## Problem to solve
From the entries below, copy each line in which the word "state" occurs.

--- START ---

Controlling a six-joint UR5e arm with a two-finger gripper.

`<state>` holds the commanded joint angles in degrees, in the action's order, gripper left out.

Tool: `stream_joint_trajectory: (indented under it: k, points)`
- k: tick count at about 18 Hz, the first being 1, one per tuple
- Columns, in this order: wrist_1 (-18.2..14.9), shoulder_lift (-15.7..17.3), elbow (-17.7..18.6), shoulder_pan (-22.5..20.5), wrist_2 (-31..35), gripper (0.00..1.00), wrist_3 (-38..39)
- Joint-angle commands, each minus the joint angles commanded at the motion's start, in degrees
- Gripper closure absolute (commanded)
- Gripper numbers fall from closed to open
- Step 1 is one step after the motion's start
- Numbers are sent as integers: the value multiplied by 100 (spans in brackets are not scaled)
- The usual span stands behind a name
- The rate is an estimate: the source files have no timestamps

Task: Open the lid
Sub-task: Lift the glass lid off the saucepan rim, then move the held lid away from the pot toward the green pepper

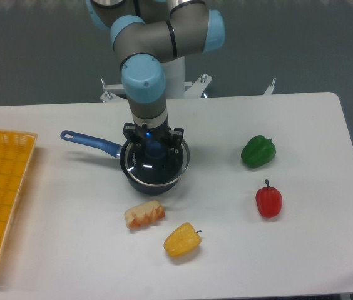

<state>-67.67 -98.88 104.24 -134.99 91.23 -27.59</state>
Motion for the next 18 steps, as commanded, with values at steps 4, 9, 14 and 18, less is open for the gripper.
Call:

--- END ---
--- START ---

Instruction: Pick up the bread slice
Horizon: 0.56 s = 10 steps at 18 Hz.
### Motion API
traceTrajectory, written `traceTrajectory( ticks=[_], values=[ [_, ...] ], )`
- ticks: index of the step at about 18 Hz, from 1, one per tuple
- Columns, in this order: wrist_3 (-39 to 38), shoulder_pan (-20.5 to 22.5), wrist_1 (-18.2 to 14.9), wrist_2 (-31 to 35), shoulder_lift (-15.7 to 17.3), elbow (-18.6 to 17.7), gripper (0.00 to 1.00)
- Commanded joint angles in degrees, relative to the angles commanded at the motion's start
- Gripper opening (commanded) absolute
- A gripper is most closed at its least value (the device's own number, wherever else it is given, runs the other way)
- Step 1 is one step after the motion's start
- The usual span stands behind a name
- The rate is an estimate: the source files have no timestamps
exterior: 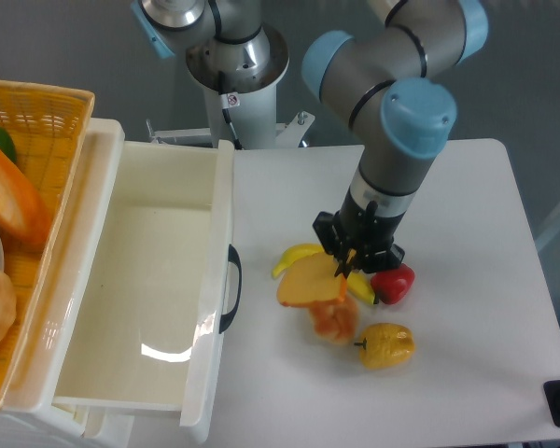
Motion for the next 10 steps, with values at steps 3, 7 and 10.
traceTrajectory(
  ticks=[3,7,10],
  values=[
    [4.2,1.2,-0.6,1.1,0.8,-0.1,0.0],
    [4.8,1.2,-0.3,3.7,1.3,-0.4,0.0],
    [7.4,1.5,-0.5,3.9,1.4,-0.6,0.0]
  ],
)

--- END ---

## Task response
`<state>` holds the commanded joint angles in degrees, in the action's order, gripper left out.
<state>-67.67 -98.88 104.24 -134.99 91.23 -27.59</state>

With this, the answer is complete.